Tensões geopolíticas persistentes, comércio global mais fragmentado, pressões demográficas e desafios climáticos compõem um cenário exigente. No entanto, Portugal apresenta uma trajetória económica que, sendo prudente, é estruturalmente sólida.
As projeções apontam para um crescimento do PIB em torno dos 2% em 2025, com ligeira aceleração prevista para 2026. Não se trata de um crescimento exuberante, mas é consistente e acima da média da Zona Euro. O investimento e o consumo privado continuam a ser os principais motores da atividade, ainda que com sinais de moderação futura, sobretudo com o fim progressivo da execução do PRR. A inflação estabiliza próxima dos 2%, o desemprego mantém-se em níveis historicamente baixos e a dívida pública continua a trajetória descendente, aproximando-se de níveis que reforçam a credibilidade externa do país.
Este enquadramento macroeconómico é particularmente relevante para o setor imobiliário. Um mercado imobiliário sustentável depende de três pilares fundamentais: emprego, estabilidade financeira e confiança institucional. E esses pilares estão, neste momento, presentes.

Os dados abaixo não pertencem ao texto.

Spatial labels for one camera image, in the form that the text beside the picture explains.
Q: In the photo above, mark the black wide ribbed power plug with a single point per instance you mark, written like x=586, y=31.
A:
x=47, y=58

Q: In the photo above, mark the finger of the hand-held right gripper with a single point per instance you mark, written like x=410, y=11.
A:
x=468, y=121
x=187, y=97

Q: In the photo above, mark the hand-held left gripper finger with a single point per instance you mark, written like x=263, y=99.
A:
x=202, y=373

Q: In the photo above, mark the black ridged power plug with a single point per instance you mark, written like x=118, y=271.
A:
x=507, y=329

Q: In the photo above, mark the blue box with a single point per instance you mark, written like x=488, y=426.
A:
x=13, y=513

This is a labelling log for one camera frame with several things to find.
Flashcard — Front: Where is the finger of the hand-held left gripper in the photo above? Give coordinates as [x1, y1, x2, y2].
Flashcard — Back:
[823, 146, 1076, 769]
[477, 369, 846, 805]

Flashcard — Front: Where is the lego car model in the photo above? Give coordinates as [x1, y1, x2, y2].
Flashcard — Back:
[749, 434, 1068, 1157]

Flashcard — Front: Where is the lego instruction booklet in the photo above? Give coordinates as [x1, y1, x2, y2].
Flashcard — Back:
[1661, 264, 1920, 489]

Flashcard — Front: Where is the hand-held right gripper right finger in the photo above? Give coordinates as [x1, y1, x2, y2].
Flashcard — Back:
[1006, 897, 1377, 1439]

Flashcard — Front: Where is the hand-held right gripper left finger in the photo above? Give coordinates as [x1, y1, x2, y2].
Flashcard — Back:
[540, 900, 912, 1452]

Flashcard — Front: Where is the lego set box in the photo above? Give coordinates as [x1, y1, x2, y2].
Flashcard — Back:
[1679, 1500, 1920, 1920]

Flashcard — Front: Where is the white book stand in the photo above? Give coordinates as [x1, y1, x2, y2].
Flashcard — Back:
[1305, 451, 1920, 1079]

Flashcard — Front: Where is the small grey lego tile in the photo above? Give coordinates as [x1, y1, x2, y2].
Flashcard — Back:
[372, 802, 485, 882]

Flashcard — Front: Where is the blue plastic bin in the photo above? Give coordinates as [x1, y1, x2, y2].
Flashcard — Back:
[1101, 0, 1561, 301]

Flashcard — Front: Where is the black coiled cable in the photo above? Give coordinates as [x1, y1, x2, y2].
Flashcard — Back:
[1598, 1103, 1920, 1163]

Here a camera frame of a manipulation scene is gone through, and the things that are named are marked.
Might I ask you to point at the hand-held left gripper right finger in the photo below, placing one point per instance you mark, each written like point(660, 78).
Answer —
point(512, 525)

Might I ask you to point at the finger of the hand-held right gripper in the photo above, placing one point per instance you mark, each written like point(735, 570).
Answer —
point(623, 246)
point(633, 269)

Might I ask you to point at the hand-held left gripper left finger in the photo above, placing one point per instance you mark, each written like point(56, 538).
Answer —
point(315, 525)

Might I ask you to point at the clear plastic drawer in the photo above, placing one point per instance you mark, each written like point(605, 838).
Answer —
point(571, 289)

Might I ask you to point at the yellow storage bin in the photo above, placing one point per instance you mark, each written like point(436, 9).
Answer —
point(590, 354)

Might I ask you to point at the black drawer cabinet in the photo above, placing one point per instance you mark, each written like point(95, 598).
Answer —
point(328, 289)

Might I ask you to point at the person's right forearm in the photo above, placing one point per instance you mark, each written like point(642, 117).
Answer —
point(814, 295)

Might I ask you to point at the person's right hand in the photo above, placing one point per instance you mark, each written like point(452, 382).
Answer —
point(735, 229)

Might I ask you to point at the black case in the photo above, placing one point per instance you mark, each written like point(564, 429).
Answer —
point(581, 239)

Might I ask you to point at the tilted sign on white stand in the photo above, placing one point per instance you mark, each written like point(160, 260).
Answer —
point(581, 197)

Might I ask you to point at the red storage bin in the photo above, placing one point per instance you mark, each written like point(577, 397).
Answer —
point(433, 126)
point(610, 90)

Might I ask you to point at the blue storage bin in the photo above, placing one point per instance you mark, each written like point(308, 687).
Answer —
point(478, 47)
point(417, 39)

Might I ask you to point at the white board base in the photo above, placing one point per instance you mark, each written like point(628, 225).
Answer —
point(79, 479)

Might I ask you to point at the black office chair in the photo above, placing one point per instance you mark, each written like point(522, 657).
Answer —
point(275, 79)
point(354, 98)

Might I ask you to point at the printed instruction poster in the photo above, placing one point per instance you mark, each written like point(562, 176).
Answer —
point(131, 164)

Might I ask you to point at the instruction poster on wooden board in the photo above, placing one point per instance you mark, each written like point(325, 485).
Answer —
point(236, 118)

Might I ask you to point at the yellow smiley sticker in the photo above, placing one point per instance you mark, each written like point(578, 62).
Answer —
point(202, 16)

É verdade que o investimento direto estrangeiro registou uma retração face ao período homólogo anterior, refletindo o ambiente de incerteza global. No entanto, importa sublinhar que o setor imobiliário e da construção continuam a captar uma parte muito significativa desse capital. Num contexto de volatilidade internacional, o ativo imobiliário afirma-se como refúgio, pela sua tangibilidade e capacidade de geração de rendimento estável, como evidenciado no WMarket Review Year-End 2025-2026
Portugal beneficia hoje de uma combinação rara no contexto europeu: melhoria contínua dos ratings soberanos, mercado de trabalho em máximos históricos e uma base de talento qualificado cada vez mais reconhecida internacionalmente. Acresce a isto uma elevada incorporação de energias renováveis e uma localização estratégica como plataforma atlântica.
Contudo, há um fator decisivo que não pode ser ignorado: credibilidade. Num ambiente global sensível, qualquer instabilidade regulatória ou fiscal tem impacto imediato na perceção de risco. A confiança é um ativo invisível, mas absolutamente determinante para a captação de investimento.
2026 será, na minha leitura, um ano de consolidação e não de expansão acelerada. E isso é positivo. Crescimentos sustentados, assentes em fundamentos sólidos, são preferíveis a ciclos artificiais impulsionados por liquidez excessiva. A maturidade económica é hoje uma vantagem competitiva.
O desafio passa agora por transformar estabilidade em crescimento estrutural, aumentando produtividade, acelerando investimento produtivo e resolvendo constrangimentos críticos como a habitação e o licenciamento. Porque, sem resolver estas variáveis, a economia pode crescer, mas ficará aquém do seu potencial.